Resolved, she hoists herself up as she might in gym class. Her legs dangle for a moment; her feet scratch the gravel, disrupting it. Her body strains. She peers in. Using all her strength, she lifts herself higher until her knees scrape along the surface of the car. She crawls and disturbs the resting flies. The air closes around her. She can see only shapes and shadows, and, frightened, she turns toward the distant lights again, the muffled sounds of music and people. She moves along the wall, inching along, groping the wooden boards. She moves cautiously, the hairs on her neck on end. She holds her breath and eases deeper into the car, the straw crunching beneath her feet. She squints, trying to bring shadows into view, and can sense it there—precise, raw—the presence of something waiting to devour her, to take her, finally.
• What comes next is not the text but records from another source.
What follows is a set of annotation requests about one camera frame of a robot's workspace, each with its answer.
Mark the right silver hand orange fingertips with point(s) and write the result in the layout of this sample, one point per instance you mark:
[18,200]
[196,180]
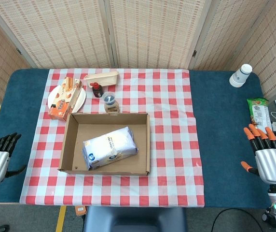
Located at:
[271,165]

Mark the white blue flour bag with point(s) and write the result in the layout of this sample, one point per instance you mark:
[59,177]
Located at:
[111,147]

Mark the orange biscuit box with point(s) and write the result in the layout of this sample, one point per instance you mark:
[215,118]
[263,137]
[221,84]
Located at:
[62,104]

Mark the small orange box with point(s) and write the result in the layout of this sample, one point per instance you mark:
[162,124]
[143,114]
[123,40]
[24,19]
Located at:
[80,210]

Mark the brown cardboard box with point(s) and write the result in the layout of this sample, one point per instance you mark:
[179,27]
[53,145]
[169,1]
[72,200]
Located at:
[140,135]

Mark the green snack bag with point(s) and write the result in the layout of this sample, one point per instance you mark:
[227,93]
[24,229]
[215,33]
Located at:
[259,111]

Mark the dark blue table cloth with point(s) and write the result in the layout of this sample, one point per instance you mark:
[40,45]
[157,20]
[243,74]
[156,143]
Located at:
[220,108]

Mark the white paper cup stack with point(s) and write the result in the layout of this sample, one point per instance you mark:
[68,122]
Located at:
[239,76]

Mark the white plate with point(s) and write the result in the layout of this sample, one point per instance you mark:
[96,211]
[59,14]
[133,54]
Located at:
[80,101]

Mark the red white checkered tablecloth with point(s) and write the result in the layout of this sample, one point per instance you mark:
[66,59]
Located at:
[171,108]

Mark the dark sauce bottle red cap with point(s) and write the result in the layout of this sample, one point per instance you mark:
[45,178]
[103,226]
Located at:
[97,91]

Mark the clear plastic cup blue contents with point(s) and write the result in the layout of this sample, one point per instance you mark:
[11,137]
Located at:
[110,102]

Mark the beige wooden tray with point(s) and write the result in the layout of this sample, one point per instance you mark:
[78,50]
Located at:
[104,78]

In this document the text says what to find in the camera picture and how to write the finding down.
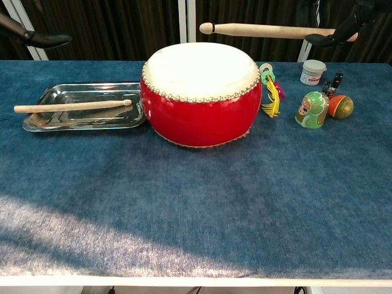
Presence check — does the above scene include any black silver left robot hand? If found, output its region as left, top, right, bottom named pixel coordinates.
left=0, top=12, right=74, bottom=48

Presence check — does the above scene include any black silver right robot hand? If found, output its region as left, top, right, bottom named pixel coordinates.
left=305, top=0, right=392, bottom=48

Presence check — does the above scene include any wooden drumstick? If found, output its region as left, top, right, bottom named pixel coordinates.
left=13, top=99, right=133, bottom=114
left=199, top=22, right=359, bottom=42

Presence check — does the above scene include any shiny metal tray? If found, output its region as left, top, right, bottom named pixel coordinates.
left=21, top=81, right=148, bottom=133

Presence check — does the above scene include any red drum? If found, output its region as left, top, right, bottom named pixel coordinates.
left=140, top=42, right=263, bottom=148

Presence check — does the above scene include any black pleated curtain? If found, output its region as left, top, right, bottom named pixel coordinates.
left=0, top=0, right=392, bottom=65

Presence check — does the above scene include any small white plastic jar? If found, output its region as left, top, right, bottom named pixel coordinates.
left=300, top=59, right=328, bottom=86

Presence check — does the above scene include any small black red toy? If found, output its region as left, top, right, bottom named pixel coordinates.
left=321, top=72, right=344, bottom=99

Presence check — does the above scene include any orange and gold ball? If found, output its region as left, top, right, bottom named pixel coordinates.
left=328, top=94, right=355, bottom=119

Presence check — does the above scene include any green patterned ball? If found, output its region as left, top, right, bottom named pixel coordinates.
left=295, top=91, right=330, bottom=130

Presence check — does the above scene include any yellow feather shuttlecock toy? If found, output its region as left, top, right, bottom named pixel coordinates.
left=258, top=62, right=287, bottom=119

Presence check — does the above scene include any blue felt table mat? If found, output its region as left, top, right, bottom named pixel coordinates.
left=0, top=59, right=392, bottom=279

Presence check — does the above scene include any white frame post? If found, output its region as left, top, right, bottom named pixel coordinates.
left=178, top=0, right=197, bottom=43
left=0, top=0, right=50, bottom=61
left=296, top=39, right=320, bottom=64

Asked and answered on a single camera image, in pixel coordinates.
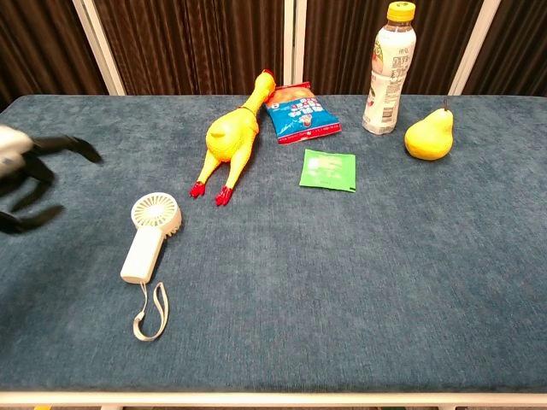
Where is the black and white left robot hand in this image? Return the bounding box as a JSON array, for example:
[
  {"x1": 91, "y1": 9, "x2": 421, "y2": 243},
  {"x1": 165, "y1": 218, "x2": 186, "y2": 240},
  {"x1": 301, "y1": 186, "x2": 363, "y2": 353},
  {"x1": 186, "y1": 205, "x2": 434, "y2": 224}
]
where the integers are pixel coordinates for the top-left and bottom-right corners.
[{"x1": 0, "y1": 123, "x2": 103, "y2": 235}]

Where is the dark brown pleated curtain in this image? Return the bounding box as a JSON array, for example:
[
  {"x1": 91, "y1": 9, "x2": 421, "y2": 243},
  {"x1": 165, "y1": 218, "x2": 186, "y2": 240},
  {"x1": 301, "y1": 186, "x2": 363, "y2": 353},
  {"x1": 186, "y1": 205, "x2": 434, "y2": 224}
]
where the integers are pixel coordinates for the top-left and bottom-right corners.
[
  {"x1": 93, "y1": 0, "x2": 285, "y2": 96},
  {"x1": 463, "y1": 0, "x2": 547, "y2": 97},
  {"x1": 0, "y1": 0, "x2": 108, "y2": 113},
  {"x1": 303, "y1": 0, "x2": 486, "y2": 96}
]

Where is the yellow rubber chicken toy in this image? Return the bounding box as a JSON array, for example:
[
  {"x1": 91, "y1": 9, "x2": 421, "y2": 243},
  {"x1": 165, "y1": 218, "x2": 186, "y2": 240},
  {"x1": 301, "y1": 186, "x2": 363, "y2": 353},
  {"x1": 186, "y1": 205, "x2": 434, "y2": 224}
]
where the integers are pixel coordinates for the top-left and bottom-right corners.
[{"x1": 189, "y1": 68, "x2": 277, "y2": 207}]

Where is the blue and orange snack bag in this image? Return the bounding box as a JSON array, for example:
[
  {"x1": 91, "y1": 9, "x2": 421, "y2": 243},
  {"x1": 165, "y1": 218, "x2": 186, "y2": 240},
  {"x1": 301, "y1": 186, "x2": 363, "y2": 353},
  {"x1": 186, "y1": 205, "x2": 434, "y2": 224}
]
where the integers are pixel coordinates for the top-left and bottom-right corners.
[{"x1": 262, "y1": 80, "x2": 343, "y2": 145}]

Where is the green sachet packet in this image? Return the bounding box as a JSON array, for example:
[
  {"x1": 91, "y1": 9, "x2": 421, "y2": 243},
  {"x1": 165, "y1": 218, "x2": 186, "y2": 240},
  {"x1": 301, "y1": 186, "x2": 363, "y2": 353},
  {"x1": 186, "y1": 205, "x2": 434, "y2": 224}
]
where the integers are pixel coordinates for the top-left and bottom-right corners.
[{"x1": 298, "y1": 148, "x2": 357, "y2": 194}]

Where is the blue table cloth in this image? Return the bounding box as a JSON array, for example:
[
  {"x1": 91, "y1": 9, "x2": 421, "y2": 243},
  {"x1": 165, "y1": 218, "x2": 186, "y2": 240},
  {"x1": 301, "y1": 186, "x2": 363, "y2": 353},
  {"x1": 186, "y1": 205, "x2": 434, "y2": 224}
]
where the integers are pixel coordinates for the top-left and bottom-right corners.
[{"x1": 0, "y1": 94, "x2": 547, "y2": 394}]

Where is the white bottle with yellow cap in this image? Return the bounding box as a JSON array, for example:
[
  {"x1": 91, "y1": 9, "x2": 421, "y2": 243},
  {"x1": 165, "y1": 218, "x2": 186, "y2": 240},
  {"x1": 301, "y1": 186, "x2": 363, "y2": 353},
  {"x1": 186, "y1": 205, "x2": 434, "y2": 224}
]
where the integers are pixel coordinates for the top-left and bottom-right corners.
[{"x1": 362, "y1": 0, "x2": 418, "y2": 136}]

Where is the yellow pear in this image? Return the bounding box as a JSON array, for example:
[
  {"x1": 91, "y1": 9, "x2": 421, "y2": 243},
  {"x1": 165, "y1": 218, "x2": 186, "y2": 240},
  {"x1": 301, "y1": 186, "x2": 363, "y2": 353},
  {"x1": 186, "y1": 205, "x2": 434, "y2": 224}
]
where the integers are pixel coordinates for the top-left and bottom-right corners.
[{"x1": 403, "y1": 98, "x2": 455, "y2": 161}]

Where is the white partition post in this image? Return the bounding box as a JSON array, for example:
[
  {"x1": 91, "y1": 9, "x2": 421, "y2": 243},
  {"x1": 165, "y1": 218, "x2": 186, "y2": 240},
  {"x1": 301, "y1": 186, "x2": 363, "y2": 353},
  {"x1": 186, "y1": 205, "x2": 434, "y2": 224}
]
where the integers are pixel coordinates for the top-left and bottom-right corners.
[
  {"x1": 447, "y1": 0, "x2": 503, "y2": 97},
  {"x1": 281, "y1": 0, "x2": 308, "y2": 96},
  {"x1": 71, "y1": 0, "x2": 126, "y2": 97}
]

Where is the white handheld fan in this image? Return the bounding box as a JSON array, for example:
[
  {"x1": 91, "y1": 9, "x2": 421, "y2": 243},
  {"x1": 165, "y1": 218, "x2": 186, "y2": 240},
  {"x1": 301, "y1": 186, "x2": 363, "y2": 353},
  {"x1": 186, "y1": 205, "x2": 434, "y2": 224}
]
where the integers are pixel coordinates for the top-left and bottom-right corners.
[{"x1": 120, "y1": 191, "x2": 184, "y2": 343}]

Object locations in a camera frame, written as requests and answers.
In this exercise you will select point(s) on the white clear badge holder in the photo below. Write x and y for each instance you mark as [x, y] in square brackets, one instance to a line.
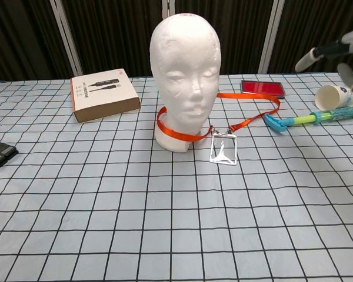
[223, 135]

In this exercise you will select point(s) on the white foam mannequin head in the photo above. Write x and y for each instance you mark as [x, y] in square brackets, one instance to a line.
[185, 58]

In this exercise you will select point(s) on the white paper cup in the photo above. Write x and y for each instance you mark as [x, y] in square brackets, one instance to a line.
[329, 98]

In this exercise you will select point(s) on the blue green toy water gun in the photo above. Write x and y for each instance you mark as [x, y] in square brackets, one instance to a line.
[300, 120]

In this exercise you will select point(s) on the red ink pad case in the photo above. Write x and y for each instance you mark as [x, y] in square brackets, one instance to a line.
[261, 87]

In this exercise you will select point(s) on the blue checkered tablecloth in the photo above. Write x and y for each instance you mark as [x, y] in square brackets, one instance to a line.
[135, 205]

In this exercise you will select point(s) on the black folded keyboard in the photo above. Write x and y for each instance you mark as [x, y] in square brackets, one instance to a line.
[0, 152]

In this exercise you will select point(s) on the black folding screen grey frame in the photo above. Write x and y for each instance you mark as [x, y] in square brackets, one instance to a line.
[120, 35]

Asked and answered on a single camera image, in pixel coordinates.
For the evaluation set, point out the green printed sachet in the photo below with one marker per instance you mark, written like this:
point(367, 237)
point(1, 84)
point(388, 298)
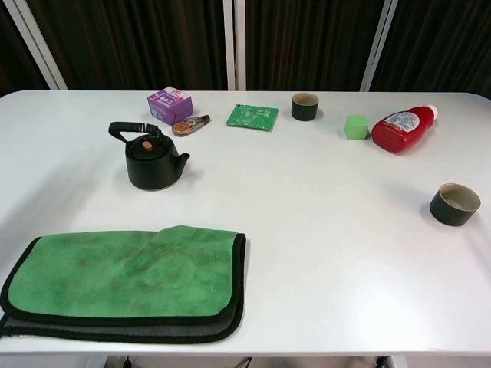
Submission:
point(251, 117)

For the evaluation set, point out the brown correction tape dispenser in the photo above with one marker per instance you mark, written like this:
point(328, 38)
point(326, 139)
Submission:
point(180, 129)

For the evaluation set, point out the small purple carton box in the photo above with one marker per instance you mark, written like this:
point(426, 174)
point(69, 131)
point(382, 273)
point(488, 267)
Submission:
point(169, 105)

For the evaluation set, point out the light green cube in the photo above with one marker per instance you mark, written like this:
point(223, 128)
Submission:
point(356, 130)

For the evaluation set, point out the green towel with black edge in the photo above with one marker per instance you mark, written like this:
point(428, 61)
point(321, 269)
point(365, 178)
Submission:
point(115, 276)

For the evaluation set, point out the red ketchup squeeze bottle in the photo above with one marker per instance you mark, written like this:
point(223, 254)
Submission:
point(399, 134)

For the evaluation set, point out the black pleated curtain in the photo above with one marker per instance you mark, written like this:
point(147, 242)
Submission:
point(134, 38)

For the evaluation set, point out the white metal frame post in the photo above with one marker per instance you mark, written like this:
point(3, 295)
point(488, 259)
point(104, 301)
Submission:
point(38, 46)
point(230, 46)
point(377, 46)

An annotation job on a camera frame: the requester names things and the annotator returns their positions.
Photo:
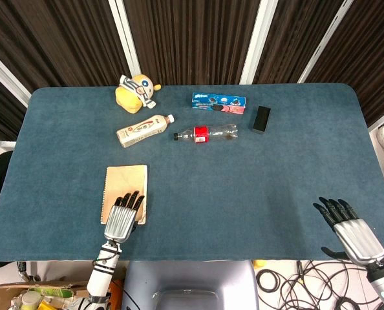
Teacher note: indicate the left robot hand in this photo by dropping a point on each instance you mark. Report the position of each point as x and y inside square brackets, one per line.
[119, 221]

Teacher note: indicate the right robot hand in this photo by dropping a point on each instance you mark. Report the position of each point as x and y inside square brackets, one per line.
[357, 234]

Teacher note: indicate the brown kraft spiral notebook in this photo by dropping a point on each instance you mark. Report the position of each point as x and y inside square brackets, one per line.
[126, 185]

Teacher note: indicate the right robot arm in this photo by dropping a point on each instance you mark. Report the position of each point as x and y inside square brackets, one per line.
[381, 281]

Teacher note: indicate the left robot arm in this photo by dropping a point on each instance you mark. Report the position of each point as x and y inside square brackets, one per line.
[102, 271]

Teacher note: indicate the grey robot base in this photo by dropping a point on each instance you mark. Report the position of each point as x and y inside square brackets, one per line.
[188, 285]

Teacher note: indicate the blue table mat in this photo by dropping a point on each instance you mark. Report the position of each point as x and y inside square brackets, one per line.
[192, 181]

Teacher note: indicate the beige milk tea bottle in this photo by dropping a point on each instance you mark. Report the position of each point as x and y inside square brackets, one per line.
[143, 130]

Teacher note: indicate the small yellow object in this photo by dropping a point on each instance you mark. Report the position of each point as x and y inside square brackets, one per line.
[259, 263]

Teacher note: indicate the cardboard box with clutter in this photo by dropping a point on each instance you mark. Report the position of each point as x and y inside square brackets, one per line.
[33, 295]

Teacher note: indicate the clear cola bottle red label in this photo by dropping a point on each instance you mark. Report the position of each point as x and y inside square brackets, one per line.
[206, 133]

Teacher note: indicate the yellow plush toy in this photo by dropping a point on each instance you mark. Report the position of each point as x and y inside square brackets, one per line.
[136, 93]

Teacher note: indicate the black rectangular box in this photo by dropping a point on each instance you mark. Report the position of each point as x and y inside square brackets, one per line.
[262, 119]

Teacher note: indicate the blue pink oreo box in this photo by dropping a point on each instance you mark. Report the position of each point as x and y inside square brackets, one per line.
[218, 102]

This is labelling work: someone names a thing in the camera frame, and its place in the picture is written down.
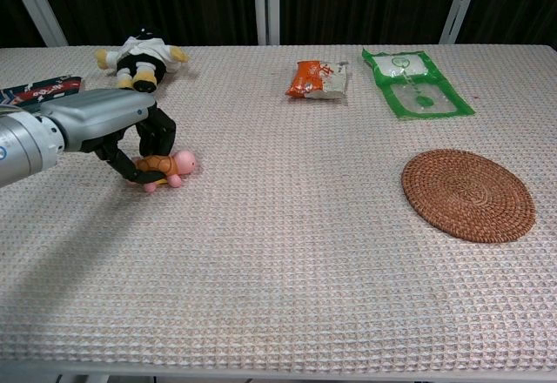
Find orange white snack packet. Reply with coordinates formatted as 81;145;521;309
285;59;351;103

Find green clear plastic package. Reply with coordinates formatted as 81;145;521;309
361;47;476;120

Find pink turtle toy brown shell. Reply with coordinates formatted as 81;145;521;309
133;149;198;193

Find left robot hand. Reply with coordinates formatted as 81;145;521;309
37;88;178;185

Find beige waffle table cloth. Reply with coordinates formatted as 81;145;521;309
0;44;557;378

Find dark blue red printed box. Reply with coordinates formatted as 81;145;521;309
0;75;84;106

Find round woven rattan coaster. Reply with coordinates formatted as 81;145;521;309
400;148;537;243

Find black white plush doll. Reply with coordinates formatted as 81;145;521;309
95;27;190;94

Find white metal frame post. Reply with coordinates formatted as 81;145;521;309
252;0;282;46
438;0;485;45
3;0;70;47
  Something hits the top of the roof, an acorn, maybe, or knocking fingers. This isn’t the world of the swimming hole, she reminds herself. This is another world entirely—the world of the missing and of the dead, the mothers and fathers and children, turned here, to this waiting place, the caravan of Gypsies, the train. Her arms stretch forward, along the uneven surface. Scratches, which she imagines belong to all the children who are dead, who are taken away in cars that must be, she imagines, exactly like this: the air tight and musty. They claw to get to the light, she thinks. How awful.

  She closes her eyes and imagines Vicki Anderson that day at the park, how a man was there waiting for her, how he enticed her to the woods. Perhaps he told Vicki he’d lost someone, or perhaps he told her his dog had run off. Perhaps he, like the strange man in the tent, had a pet bird that flew off, and she followed it unknowingly, trying to reclaim it and bring it back. Perhaps he took her by the arm and yanked her away when no one was watching. In the woods, the man, a shadow of a man, came toward Vicki. He loomed over her until Vicki was in darkness. And, like the man so long ago, on that day when Sissy and Vicki were together, the man who exposed himself, the shadow man did the same, the shadow man grabbed her, the shadow man laced his hands around her neck. He left her there, dead—dead, dead, dead—the dirt caked under her fingers, the dirt staining her knees and elbows.

  Sissy breathes hard thinking on all this. She says something, inaudible even to herself, her voice small and hollow.

  A pause. Outside, she hears footsteps, rushed, and then sees a shadow moving across the door. Sissy’s heart races. She stays still, her palms sweating against the wood. The shadow stops, looks in, moves toward her. The shadow lifts itself up into the boxcar. If she runs, there is death. If she doesn’t run, there is death. If she moves toward the shadow man, she will die. If she breathes, she might die. If she can’t breathe, she will die. If she screams, the shadow might come in and grab her, silencing her forever.

  Dead.

  She crouches down, whimpers.

  “Sissy?” the voice says. Her father’s voice, raspy, grumbling.

  She doubts, waits for the voice to sound again, this time angrier. The voice bristles, irritable, inflamed. Still, she waits, unsure. A third time, the voice booming now.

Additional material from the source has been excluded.